Introduction to material and geometric nonlinearity

5 minutes read

In engineering practice, you will often find problems that cannot be solved in a simple linear calculation. Sometimes stresses will be high, and plasticity (or other nonlinear material property) must be taken into account, sometimes elements will be slender and sensitive to changes in geometry in which case geometric nonlinearity must be used.  In this post, I will shortly describe what it means that analysis is nonlinear, and show an example of basic nonlinear problems.

Linear Analysis (LA) along with Linear Bifurcation Analysis (LBA) have their uses, and many problems can be solved with only such tools. However, when higher stresses are possible (possibly causing material yielding) or elements are slender (causing risks of stability loss) nonlinear design is required.
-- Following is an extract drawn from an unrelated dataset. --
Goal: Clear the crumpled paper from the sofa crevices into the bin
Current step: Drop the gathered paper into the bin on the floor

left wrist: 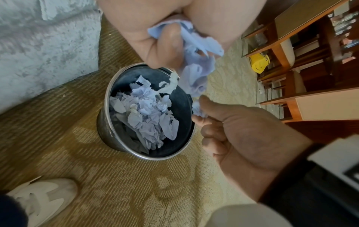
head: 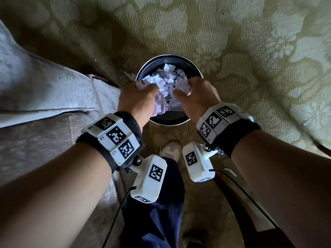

There are basically 2 types of non-linearities: material nonlinearity and geometric nonlinearity, but sometimes contacts are also referred to as being “nonlinear”. I will try to briefly describe both nonlinearity types here with short examples.

Material nonlinearity

Usually, the material used to create the model have nonlinear stress-strain relation. I think the most known nonlinear material is steel and most examples in my blog will feature steel structures and objects. If you are unsure how the stress-strain curve for steel looks like you can quickly check that in Wikipedia.

The difference between linear and nonlinear material in analysis can easily be shown. Incorporating nonlinear properties of materials not only allows for accurate calculation of stress distribution but also makes it possible to verify certain load-bearing capacity aspects of the model like plastic collapse (this will be discussed in the future).

Below is an example of the same model with linear (on the left) and nonlinear (on the right) material. The plot shows von Misses stress in [Pa].

linear-nonlinear material

Geometrical nonlinearity

I think this nonlinearity is a bit more “subtle”. It is quite hard to show the difference in pictures but there is a good example:


Imagine you have a string attached to walls on both ends. If you would like to hang something on this string linear approach would treat this string as a simply supported beam (both ends “pinned” at the walls) with a linear load from hanging objects. If one would calculate the string bending resistance and the theoretical bending moment from the load the capacity of the string would be hugely exceeded, deformations would be very high but no axial forces in the string would be generated (and no horizontal reaction forces in supports). Such a situation is shown below on the left. On the right you see the same string with the same load, the only thing that changed is that the model was calculated with nonlinear geometry. This process takes into account that the deformations of the model can have a big influence on force distribution and further deformations.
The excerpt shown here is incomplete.